Search the records below for the word "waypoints". Copy each line where it occurs.

* [DATA TO PROCESS]

***

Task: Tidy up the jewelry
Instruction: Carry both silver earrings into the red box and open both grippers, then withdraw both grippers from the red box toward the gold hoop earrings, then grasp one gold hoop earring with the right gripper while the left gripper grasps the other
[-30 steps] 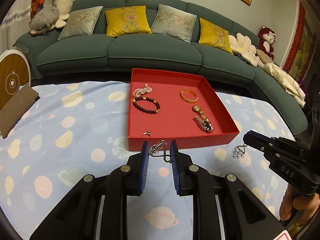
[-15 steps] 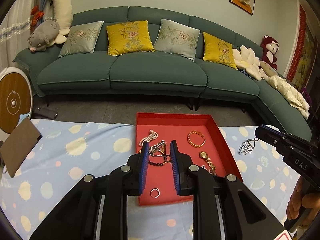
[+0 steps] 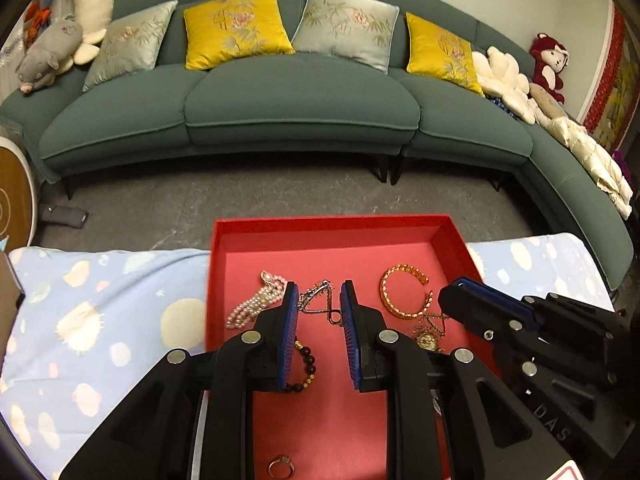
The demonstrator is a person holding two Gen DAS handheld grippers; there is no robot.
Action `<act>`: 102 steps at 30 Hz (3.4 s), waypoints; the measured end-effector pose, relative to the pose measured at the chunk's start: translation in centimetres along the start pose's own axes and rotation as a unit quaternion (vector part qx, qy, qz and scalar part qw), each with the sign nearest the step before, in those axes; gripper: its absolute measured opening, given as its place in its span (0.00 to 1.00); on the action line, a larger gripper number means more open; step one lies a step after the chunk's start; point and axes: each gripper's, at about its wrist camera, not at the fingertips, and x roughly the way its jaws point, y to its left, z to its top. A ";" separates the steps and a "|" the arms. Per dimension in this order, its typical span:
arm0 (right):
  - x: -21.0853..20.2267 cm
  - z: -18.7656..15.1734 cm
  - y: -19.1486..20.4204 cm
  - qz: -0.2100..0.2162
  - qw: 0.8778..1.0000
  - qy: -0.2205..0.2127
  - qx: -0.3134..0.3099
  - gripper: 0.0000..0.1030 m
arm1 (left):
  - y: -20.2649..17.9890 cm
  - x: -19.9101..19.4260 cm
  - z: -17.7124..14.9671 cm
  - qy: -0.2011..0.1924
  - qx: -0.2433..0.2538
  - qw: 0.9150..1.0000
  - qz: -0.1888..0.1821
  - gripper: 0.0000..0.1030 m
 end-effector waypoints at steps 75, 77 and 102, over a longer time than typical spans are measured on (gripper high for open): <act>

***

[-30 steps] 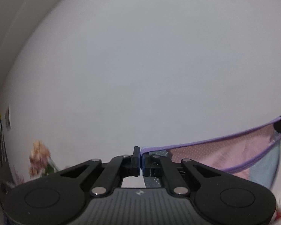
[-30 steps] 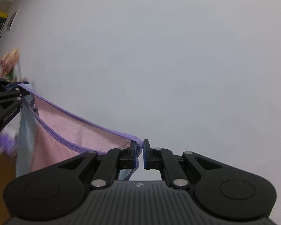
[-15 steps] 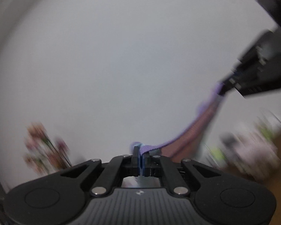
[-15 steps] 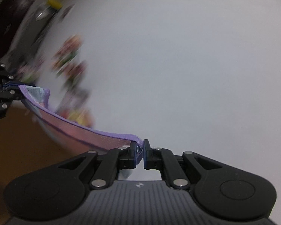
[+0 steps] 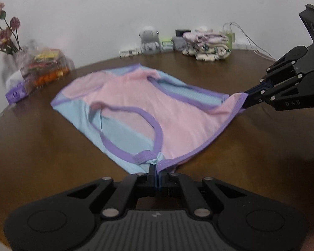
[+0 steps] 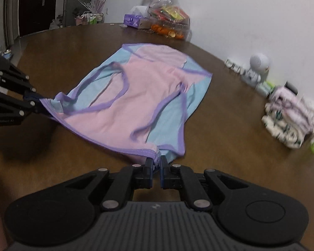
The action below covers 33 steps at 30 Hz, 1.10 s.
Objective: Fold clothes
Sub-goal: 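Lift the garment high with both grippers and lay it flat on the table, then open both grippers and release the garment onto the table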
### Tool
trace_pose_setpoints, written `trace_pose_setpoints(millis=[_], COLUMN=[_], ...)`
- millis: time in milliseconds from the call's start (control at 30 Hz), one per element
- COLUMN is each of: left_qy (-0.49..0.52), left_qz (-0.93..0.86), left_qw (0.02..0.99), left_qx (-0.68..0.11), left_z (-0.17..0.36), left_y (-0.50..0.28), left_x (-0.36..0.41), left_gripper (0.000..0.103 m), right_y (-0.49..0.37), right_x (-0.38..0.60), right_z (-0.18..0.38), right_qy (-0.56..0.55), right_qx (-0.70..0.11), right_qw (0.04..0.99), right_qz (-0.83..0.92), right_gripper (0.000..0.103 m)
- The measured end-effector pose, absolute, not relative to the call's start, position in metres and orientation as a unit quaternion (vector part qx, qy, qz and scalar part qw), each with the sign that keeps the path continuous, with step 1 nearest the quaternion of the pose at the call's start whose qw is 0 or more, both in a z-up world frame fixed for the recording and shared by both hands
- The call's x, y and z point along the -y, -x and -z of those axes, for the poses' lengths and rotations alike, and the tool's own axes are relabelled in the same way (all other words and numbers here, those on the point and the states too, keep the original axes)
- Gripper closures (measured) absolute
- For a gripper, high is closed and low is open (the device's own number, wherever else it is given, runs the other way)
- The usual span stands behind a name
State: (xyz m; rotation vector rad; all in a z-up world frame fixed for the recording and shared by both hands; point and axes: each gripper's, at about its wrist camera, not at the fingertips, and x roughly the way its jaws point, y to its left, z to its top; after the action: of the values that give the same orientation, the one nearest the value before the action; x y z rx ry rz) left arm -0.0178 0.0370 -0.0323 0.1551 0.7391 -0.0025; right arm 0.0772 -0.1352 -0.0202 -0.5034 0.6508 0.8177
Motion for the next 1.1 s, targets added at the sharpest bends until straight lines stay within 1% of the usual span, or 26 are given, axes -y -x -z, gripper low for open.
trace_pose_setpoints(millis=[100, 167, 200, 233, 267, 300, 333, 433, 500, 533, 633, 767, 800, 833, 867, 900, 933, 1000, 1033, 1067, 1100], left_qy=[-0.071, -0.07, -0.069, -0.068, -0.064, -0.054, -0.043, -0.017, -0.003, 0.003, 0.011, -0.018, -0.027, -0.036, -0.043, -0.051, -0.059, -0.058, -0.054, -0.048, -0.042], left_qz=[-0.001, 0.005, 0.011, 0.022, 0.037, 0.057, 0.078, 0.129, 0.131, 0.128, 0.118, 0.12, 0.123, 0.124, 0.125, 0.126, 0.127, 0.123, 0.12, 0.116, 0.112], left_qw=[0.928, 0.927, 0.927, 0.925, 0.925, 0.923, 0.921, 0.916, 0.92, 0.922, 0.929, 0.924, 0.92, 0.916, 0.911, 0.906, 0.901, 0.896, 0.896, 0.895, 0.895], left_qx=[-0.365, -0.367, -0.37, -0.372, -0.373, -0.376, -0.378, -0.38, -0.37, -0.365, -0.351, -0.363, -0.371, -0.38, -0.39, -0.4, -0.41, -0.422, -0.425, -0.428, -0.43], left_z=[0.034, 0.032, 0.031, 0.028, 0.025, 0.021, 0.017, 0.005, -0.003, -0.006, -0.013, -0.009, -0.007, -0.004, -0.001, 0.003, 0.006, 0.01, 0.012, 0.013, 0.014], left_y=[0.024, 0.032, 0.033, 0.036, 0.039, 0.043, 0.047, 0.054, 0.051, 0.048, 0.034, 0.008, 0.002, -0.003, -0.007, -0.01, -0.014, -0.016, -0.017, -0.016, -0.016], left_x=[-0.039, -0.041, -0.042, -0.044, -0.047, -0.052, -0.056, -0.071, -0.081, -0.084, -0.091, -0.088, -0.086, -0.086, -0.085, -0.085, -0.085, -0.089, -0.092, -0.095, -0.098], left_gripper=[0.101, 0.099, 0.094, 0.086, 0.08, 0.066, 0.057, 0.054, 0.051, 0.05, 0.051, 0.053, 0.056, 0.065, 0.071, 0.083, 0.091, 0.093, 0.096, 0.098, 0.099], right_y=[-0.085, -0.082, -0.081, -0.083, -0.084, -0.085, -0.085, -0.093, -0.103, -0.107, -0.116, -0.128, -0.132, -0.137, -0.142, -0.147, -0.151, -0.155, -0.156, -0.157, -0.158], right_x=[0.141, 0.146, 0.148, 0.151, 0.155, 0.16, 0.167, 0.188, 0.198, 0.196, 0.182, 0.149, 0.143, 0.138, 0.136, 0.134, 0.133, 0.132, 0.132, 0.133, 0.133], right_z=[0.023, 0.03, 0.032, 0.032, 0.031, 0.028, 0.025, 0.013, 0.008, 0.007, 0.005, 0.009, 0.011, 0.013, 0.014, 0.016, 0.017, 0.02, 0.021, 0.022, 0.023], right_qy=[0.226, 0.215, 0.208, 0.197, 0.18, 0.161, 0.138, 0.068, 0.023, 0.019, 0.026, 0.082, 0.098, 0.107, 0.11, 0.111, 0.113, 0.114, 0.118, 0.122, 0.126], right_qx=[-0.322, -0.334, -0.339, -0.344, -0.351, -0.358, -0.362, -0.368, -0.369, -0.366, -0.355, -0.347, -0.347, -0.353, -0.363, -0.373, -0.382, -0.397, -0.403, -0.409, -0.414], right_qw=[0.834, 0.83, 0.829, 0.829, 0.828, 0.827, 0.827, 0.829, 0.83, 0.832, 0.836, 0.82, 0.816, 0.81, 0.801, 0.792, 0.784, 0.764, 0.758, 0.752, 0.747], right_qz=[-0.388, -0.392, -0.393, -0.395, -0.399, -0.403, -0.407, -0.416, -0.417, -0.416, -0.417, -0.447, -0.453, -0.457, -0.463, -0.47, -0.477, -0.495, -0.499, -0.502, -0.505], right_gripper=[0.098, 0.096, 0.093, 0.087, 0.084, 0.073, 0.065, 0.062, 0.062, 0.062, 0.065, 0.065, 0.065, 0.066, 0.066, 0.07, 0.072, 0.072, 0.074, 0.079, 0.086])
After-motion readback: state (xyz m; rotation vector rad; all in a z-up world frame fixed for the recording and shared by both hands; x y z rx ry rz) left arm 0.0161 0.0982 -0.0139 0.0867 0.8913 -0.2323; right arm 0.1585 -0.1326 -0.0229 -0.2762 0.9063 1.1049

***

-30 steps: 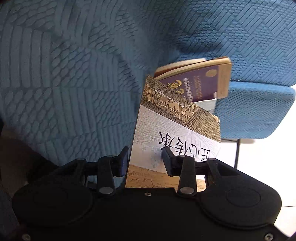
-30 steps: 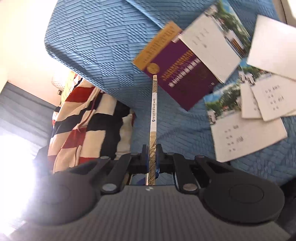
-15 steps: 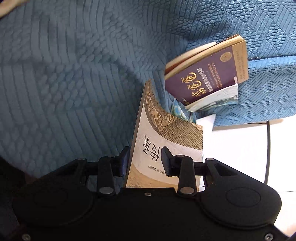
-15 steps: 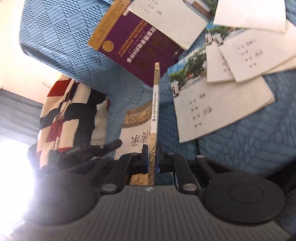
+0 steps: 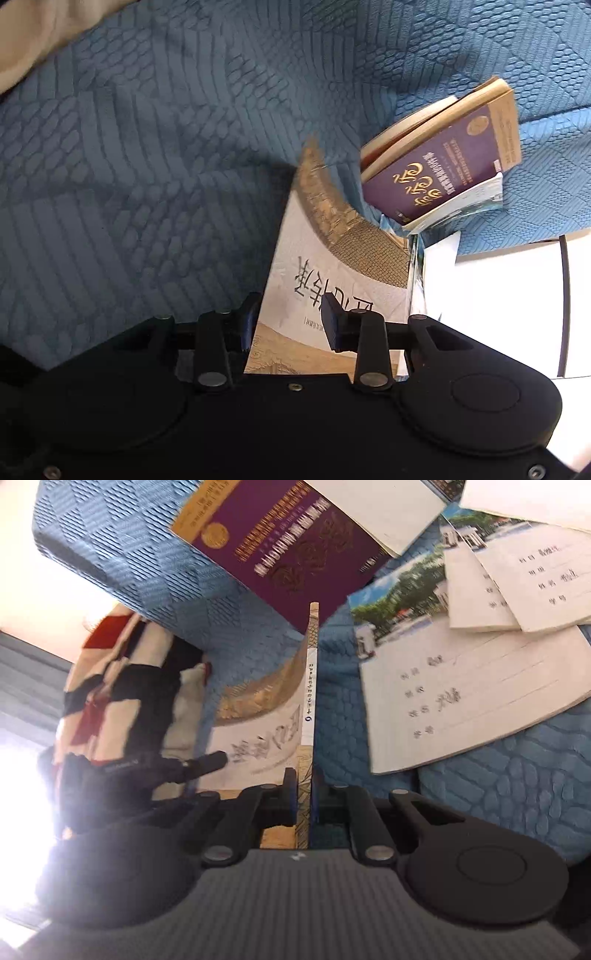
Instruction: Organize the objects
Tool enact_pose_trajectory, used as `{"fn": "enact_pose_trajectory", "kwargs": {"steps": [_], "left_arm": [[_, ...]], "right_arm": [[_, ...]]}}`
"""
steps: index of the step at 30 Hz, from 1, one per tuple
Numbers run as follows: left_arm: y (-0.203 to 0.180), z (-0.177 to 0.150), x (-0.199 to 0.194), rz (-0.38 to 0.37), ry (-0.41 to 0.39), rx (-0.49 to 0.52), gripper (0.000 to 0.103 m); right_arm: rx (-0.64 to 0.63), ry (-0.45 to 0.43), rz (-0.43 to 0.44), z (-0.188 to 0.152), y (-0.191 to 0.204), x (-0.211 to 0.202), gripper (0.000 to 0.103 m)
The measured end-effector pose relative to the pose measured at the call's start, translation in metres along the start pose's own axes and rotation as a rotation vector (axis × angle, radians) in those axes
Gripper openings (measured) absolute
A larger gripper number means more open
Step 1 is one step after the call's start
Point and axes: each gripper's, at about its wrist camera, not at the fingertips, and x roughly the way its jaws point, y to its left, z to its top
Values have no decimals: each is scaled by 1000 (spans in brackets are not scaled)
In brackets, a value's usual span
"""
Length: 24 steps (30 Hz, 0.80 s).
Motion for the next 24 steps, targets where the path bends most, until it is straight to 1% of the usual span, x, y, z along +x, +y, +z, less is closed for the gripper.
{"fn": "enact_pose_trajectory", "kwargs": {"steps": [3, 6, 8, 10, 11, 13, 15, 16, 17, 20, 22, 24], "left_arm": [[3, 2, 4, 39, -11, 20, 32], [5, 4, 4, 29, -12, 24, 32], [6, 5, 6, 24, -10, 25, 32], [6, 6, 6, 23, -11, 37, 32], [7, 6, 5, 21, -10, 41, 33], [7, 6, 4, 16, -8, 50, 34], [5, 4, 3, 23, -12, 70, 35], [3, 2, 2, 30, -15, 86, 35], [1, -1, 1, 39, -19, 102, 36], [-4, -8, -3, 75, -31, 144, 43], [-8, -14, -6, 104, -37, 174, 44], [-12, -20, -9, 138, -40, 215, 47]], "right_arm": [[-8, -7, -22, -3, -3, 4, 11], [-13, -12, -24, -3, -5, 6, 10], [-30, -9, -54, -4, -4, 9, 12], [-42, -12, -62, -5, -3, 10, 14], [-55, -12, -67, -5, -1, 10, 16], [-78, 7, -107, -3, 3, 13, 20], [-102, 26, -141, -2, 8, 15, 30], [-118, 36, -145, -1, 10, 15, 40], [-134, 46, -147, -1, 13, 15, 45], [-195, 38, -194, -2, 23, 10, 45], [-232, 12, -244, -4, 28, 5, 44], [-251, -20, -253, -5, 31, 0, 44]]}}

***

* [FINISHED TASK]
Action `<act>`: 102 steps at 30 Hz (3.4 s), waypoints; the measured end-effector pose, relative to the pose measured at the chunk's start: translation in centimetres along the start pose's own axes and rotation as a unit quaternion (vector part qx, qy, qz and scalar part qw), each with the sign nearest the step before, in those axes; gripper: its absolute measured opening, given as its place in its span (0.00 to 1.00); on the action line, a larger gripper number means more open; step one lies a step after the chunk's start; point and axes: each gripper's, at about its wrist camera, not at the fingertips, and x roughly the way its jaws point, y to its left, z to its top. A ";" separates the steps and a "|" the arms. Per dimension in this order, its typical span:
 end-effector waypoints at steps 75, 77 and 102, over a longer time than typical spans are measured on (gripper high for open): <act>

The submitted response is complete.